Prompt » Locate the line that contains "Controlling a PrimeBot". Reproduce it and all following lines up to the end of the material, exactly and with nothing added.

Data segment »
**********

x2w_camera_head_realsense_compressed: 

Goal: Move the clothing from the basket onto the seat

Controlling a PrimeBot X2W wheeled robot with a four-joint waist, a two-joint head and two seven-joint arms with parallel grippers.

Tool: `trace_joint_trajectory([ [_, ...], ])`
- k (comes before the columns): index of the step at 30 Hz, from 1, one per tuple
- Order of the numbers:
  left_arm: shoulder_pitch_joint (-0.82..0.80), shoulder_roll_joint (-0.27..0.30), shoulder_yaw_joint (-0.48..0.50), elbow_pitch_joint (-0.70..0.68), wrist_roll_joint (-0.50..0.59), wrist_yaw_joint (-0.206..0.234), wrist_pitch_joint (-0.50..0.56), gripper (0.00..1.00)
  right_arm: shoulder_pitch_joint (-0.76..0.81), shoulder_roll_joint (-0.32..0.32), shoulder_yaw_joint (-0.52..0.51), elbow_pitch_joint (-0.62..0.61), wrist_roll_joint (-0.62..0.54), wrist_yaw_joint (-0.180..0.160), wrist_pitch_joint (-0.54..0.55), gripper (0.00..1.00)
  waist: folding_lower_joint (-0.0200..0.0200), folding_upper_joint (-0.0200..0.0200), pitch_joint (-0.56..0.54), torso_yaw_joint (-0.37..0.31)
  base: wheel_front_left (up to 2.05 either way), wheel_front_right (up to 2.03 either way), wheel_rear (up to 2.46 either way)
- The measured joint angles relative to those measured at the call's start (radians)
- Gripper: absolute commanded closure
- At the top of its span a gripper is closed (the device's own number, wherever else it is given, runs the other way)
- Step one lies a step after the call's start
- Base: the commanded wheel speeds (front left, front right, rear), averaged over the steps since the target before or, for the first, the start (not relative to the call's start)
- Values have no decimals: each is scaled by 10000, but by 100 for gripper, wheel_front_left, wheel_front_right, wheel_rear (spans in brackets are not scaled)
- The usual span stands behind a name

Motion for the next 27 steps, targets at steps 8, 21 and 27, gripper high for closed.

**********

Exercise answer »
Controlling a PrimeBot X2W wheeled robot with a four-joint waist, a two-joint head and two seven-joint arms with parallel grippers.

Tool: `trace_joint_trajectory([ [_, ...], ])`
- k (comes before the columns): index of the step at 30 Hz, from 1, one per tuple
- Order of the numbers:
  left_arm: shoulder_pitch_joint (-0.82..0.80), shoulder_roll_joint (-0.27..0.30), shoulder_yaw_joint (-0.48..0.50), elbow_pitch_joint (-0.70..0.68), wrist_roll_joint (-0.50..0.59), wrist_yaw_joint (-0.206..0.234), wrist_pitch_joint (-0.50..0.56), gripper (0.00..1.00)
  right_arm: shoulder_pitch_joint (-0.76..0.81), shoulder_roll_joint (-0.32..0.32), shoulder_yaw_joint (-0.52..0.51), elbow_pitch_joint (-0.62..0.61), wrist_roll_joint (-0.62..0.54), wrist_yaw_joint (-0.180..0.160), wrist_pitch_joint (-0.54..0.55), gripper (0.00..1.00)
  waist: folding_lower_joint (-0.0200..0.0200), folding_upper_joint (-0.0200..0.0200), pitch_joint (-0.56..0.54), torso_yaw_joint (-0.37..0.31)
  base: wheel_front_left (up to 2.05 either way), wheel_front_right (up to 2.03 either way), wheel_rear (up to 2.46 either way)
- The measured joint angles relative to those measured at the call's start (radians)
- Gripper: absolute commanded closure
- At the top of its span a gripper is closed (the device's own number, wherever else it is given, runs the other way)
- Step one lies a step after the call's start
- Base: the commanded wheel speeds (front left, front right, rear), averaged over the steps since the target before or, for the first, the start (not relative to the call's start)
- Values have no decimals: each is scaled by 10000, but by 100 for gripper, wheel_front_left, wheel_front_right, wheel_rear (spans in brackets are not scaled)
- The usual span stands behind a name

Motion for the next 27 steps, targets at steps 8, 21 and 27, gripper high for closed.

Work on this exercise is done.